December 11, 2014 / 5:36 PM / 4 years ago

New York orders insurers to cover gender reassignment surgery

Democratic New York Governor Andrew Cuomo waves to the crowd as he walks into an election party with his girlfriend Sandra Lee after winning the New York gubernatorial race during the U.S. midterm elections in New York, November 4, 2014. REUTERS/Lucas Jackson

NEW YORK (Reuters) - Insurers can no longer deny coverage of gender reassignment surgery or other sex change treatment for transgender New Yorkers, Governor Andrew Cuomo announced on Thursday.

The move makes New York the ninth U.S. state to mandate coverage, after California, Colorado, Connecticut, Illinois, Massachusetts, Oregon, Vermont and Washington, according the Transgender Legal Defense and Education Fund, an advocacy group. Washington, D.C., also mandates it.

In a letter sent this week to insurers, the state Department of Financial Services said they “may not deny medically necessary treatment otherwise covered by a health insurance policy solely on the basis that the treatment is for gender dysphoria.”

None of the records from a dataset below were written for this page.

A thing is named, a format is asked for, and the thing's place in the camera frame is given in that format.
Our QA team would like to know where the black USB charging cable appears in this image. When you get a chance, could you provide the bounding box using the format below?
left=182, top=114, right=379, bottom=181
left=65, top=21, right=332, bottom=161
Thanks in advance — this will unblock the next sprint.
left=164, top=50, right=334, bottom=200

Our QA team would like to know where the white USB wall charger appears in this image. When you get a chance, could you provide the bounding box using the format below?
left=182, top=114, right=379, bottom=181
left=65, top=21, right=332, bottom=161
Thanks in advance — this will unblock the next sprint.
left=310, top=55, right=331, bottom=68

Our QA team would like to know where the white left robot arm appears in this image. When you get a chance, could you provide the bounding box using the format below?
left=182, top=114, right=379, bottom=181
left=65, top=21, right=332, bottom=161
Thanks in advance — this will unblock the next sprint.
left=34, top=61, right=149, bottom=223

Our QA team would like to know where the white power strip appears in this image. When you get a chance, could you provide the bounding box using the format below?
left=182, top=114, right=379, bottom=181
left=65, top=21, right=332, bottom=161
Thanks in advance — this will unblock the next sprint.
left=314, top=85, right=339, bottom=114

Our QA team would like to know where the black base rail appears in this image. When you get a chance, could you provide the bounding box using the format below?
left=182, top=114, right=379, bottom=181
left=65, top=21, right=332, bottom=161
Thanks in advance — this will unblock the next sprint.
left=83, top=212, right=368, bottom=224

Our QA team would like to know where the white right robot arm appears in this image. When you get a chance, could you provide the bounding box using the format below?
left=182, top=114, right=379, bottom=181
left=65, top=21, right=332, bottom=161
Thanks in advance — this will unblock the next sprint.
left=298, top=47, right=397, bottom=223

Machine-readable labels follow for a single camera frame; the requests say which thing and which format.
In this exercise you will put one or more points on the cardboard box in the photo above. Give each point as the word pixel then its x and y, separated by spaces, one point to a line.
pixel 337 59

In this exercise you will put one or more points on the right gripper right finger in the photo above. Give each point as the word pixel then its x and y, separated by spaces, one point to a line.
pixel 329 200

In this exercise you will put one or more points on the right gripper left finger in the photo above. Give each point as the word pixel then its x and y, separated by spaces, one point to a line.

Gender dysphoria is a condition in which a person’s physical gender at birth conflicts with the gender he or she later identifies with, according to the National Institutes of Health. It is classified as a mental disorder in the current American Psychiatric Association Diagnostic and Statistical Manual of Mental Disorders.

Because New York state law requires insurance coverage for psychological disorders, patients are entitled to insurance coverage for treatments, such as surgery or hormone therapy, for that diagnosis, the letter says.

“Respecting the rights and dignity of all New Yorkers is paramount,” Cuomo said in a statement. “By taking this action, we are ensuring that principle rightfully extends to transgender people across our state.”

The directive comes just days after the New York City Council passed a bill to make it easier for transgender residents to correct the sex designation on their birth certificates.

Most parts of the country, except Tennessee, Ohio and Idaho, already allow transgender people to amend their birth certificates, according to Lambda Legal, an advocacy group.